Probability and Statistics — Formula Book (GTU: BE03000251)
Probability and Statistics — Formula Book
GTU: BE03000251 — Semester 3
Unit 1: Basic Probability
Basic concepts
- Experiment, Outcome, Sample space \(S\).
- Event: subset \(A\subseteq S\).
- Probability measure \(P\) satisfies: \(0\le P(A)\le1\), \(P(S)=1\), countable additivity.
Axioms and simple results
\(P(\varnothing)=0,\qquad P(S)=1.\)
\(P(A^c)=1-P(A).\)
Addition rule
\(P(A\cup B)=P(A)+P(B)-P(A\cap B).\)
For mutually exclusive events (\(A\cap B=\varnothing\)): \(P(A\cup B)=P(A)+P(B)\).
Conditional probability and independence
\(P(A\mid B)=\dfrac{P(A\cap B)}{P(B)},\qquad P(B)>0.\)
Multiplication rule: \(P(A\cap B)=P(A\mid B)P(B)=P(B\mid A)P(A).\)
Events \(A\) and \(B\) are independent if \(P(A\cap B)=P(A)P(B)\). For \(n\) events mutual independence requires all finite intersections equal product of probabilities.

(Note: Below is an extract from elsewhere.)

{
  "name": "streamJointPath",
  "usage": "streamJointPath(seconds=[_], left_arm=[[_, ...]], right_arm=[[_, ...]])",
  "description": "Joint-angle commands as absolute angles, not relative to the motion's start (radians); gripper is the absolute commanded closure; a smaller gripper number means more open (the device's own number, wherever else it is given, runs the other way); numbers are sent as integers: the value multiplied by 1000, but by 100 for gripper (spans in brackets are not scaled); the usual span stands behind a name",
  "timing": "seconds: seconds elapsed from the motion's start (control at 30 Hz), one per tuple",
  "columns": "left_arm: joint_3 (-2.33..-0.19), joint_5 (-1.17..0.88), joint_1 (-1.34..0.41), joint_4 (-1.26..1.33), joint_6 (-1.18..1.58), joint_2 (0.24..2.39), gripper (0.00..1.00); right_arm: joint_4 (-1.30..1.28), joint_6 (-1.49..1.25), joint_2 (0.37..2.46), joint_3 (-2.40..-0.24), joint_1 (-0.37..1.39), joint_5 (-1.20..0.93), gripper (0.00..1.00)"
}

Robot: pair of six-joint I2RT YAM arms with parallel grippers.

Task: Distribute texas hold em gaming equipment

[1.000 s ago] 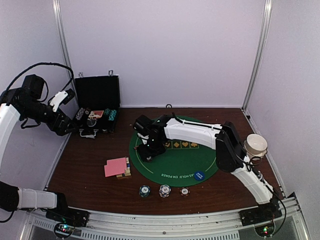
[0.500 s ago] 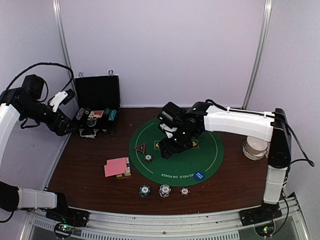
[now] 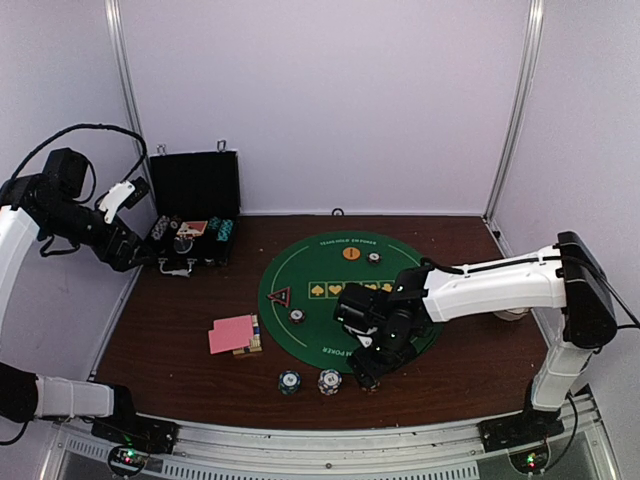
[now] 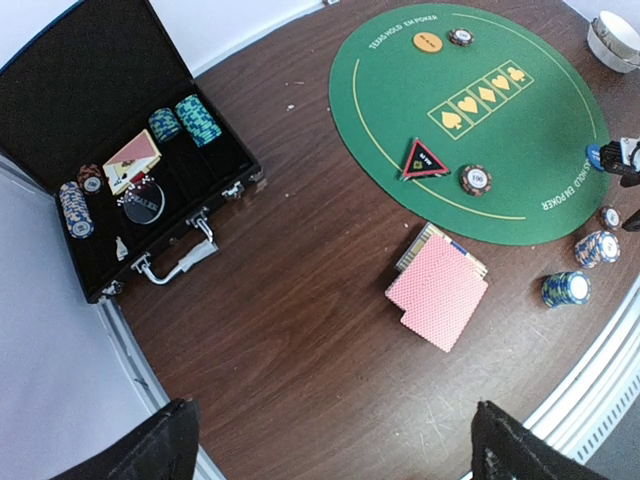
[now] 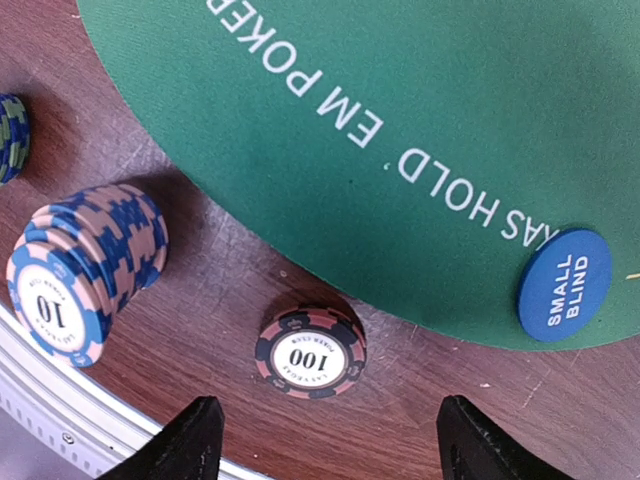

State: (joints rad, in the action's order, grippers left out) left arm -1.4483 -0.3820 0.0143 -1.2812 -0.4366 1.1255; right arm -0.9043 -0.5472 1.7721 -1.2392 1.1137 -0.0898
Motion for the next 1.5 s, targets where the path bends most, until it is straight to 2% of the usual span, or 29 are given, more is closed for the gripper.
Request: streamJointPath(seconds=[0.0, 0.83, 1.07, 1.17, 1.3, 1.47], left_arm=[[-1480, -399, 20, -1278, -443, 1130, 2], [-1485, -398, 20, -1280, -445, 1128, 2], [-1485, -394, 20, -1282, -445, 1123, 3], [-1485, -395, 20, -1281, -443, 1125, 2], [-1486, -397, 21, -1282, -443, 1123, 3], [-1485, -400, 20, -1282, -443, 1125, 2]], right_arm=[[-840, -579, 1752, -1222, 1127, -120, 23], [-811, -560, 1857, -1189, 1151, -82, 28], [-790, -563, 1876, -1189, 1151, -90, 33], [-785, -563, 1882, -1195, 1150, -92, 39], [-791, -565, 1876, -1193, 1150, -87, 54], [-818, -562, 1851, -1203, 1146, -66, 67]])
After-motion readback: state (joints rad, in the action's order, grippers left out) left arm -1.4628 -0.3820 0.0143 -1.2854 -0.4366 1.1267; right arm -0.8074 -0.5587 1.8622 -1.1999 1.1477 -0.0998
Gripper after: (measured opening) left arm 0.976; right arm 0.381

Total probability & Bayes' theorem
If \(\{A_i\}\) partition \(S\) with \(P(A_i)>0\), then \(P(B)=\sum_i P(B\mid A_i)P(A_i).\)
Bayes' theorem: \(\;P(A_k\mid B)=\dfrac{P(B\mid A_k)P(A_k)}{\sum_i P(B\mid A_i)P(A_i)}.\)
Bernoulli trials and binomial coefficient
For \(n\) independent trials with success probability \(p\),
\[
P(\text{exactly } r \text{ successes})=\binom{n}{r}p^r(1-p)^{\,n-r},\qquad r=0,1,\dots,n.
\]
\(\binom{n}{r}=\dfrac{n!}{r!(n-r)!}.\)
Random variables, PMF, PDF, CDF
A random variable \(X\) is a real-valued function on \(S\).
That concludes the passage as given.